Friday, January 8, 2010

growing up.

Never before have I been okay with moving on in life.
It's painful, and scary, but I know I need to grow up.
Part of me, the flesh, wants me to stay here, keep things the same, keep things comfortable.
But the undeniable truth is that I've got to move on. I've got to grow.
I've got to let go of the comfortable things. Things that I held on to for dear life. Things I depended on too much.

I'm being taught that I need to wholly depend on Christ and his love. I need no one else and no one else to love me.
I'm being taught that I can't depend on people to change me. I need to be able to change and grow on my own, with guidance and encouragement from others.

I've got a long way to go to be able to date anyone again.
I won't date again until I've reached a point where I can stand on my own, love Christ first, then love that person.

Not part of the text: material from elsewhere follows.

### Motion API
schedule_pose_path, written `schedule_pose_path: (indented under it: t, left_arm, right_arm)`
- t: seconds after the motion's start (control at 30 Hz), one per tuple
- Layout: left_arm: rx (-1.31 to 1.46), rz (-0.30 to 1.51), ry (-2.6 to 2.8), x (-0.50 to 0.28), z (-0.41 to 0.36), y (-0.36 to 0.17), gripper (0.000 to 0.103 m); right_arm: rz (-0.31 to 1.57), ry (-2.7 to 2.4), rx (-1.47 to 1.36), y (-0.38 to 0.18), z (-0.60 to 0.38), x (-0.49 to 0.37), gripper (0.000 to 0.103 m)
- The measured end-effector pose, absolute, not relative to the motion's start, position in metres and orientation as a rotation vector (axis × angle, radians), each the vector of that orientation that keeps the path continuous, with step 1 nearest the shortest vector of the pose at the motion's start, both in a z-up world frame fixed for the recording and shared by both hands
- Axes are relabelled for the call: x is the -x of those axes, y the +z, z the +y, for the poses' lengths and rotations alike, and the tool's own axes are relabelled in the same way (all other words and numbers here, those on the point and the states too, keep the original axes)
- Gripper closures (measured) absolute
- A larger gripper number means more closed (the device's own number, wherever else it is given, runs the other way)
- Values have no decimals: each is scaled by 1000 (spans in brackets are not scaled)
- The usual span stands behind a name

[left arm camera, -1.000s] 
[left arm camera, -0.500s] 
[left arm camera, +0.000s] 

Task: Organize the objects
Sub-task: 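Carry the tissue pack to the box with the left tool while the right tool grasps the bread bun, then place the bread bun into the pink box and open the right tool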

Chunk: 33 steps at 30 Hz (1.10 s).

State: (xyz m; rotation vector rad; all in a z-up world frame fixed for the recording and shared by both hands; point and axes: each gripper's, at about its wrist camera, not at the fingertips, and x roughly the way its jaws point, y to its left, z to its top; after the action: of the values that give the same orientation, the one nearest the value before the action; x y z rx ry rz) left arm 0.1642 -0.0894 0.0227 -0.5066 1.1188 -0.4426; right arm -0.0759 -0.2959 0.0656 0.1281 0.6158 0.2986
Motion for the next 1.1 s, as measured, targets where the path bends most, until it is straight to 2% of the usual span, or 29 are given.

I understand that I've got to grow and change, but it's painful, and a little lonely (at least right now).
I'm praying for strength, wisdom, and provision of what/who i need to learn from.

A break-up is always difficult, but I don't think we could have broken-up for a better and more solid reason.
We are two kids who (one earlier than the other) discovered that they've got to grow more before being mature enough to be in a solid relationship.

Please keep me in your prayers for strength and growth.

2 comments:

  1. love you, sweet girl.
    I'm always here for you!

    PLEASE don't hesitate to skype me or call!

    ReplyDelete
  2. Prayin for ya, girl! I really respect this post a lot.